If you’re thinking about moving into a federal government subsidised aged care home in Victoria, you’ll need to organise a free assessment with an Aged Care Assessment Service (ACAS).
An ACAS usually includes a doctor, nurse, social worker and/or other health professionals. They’ll help you work out the services you need and assess your eligibility for low-level or high-level care.
If you’re not eligible for residential care, an ACAS may be able to suggest other options, like home help, to meet your care needs.
When you’ve met with an ACAS and received a letter confirming your eligibility for residential aged care, you can start looking for your future home.
Each home has different kinds of accommodation, care, services and activities. It’s wise to visit several different homes to find one that suits you best. The website www.myagedcare.gov.au has a ‘finder’ to help you look for homes in the area you’d like to live and contact them to organise a visit.

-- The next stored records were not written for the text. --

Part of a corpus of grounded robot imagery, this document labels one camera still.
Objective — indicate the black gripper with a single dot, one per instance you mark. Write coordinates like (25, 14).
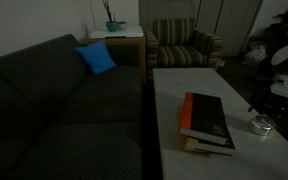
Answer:
(265, 102)

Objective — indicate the silver metal tin with lid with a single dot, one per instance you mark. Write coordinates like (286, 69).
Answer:
(262, 125)

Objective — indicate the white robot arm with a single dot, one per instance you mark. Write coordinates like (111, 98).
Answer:
(272, 75)

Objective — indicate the top black book orange spine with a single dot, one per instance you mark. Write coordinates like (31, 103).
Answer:
(195, 102)

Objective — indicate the middle black book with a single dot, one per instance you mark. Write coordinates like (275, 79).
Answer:
(214, 145)

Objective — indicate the bottom orange book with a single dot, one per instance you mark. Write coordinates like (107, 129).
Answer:
(192, 150)

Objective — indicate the striped armchair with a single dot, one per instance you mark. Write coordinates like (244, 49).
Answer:
(176, 43)

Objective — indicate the wooden side table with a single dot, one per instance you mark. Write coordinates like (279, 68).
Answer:
(126, 51)

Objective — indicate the small white plant pot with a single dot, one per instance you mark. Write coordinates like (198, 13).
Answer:
(122, 25)

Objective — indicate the teal plant pot with plant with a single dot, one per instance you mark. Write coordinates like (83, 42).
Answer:
(111, 24)

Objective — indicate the blue throw pillow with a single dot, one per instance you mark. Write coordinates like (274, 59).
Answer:
(96, 57)

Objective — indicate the white board on side table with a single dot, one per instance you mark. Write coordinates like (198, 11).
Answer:
(128, 32)

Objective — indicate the dark grey fabric sofa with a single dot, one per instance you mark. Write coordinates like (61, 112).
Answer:
(60, 121)

Before you visit, make a list of the types of care you need and the things that are important to you in a home. Involve your carer or family and ask them about their needs, so that they can continue to support you after you move. Take your ACAS letter, because some homes will want to know the level of care you’ve been approved for.
As you visit each home, you may also want to make some notes. What do you like and dislike about it? Do you feel comfortable with the staff and the environment?
Consider how well each home may meet your physical, social and emotional needs:
Moving into an aged care home means new surroundings, routines and people. You may have help with many of the everyday tasks that you’ve been used to doing for yourself, and you’ll be able to participate in plenty of social activities.
It’s important to remember that you will still be your own person. As long as your health permits, you can go on holidays, visit friends and come and go as you like.
You will still be able to vote and enjoy other rights as a citizen. You will retain the right to control your finances and possessions.
As a resident of the home, you will have a say in your living arrangements or those of the home in general. You will be expected to respect the rights and needs of other people in the home, as they will be expected to respect yours.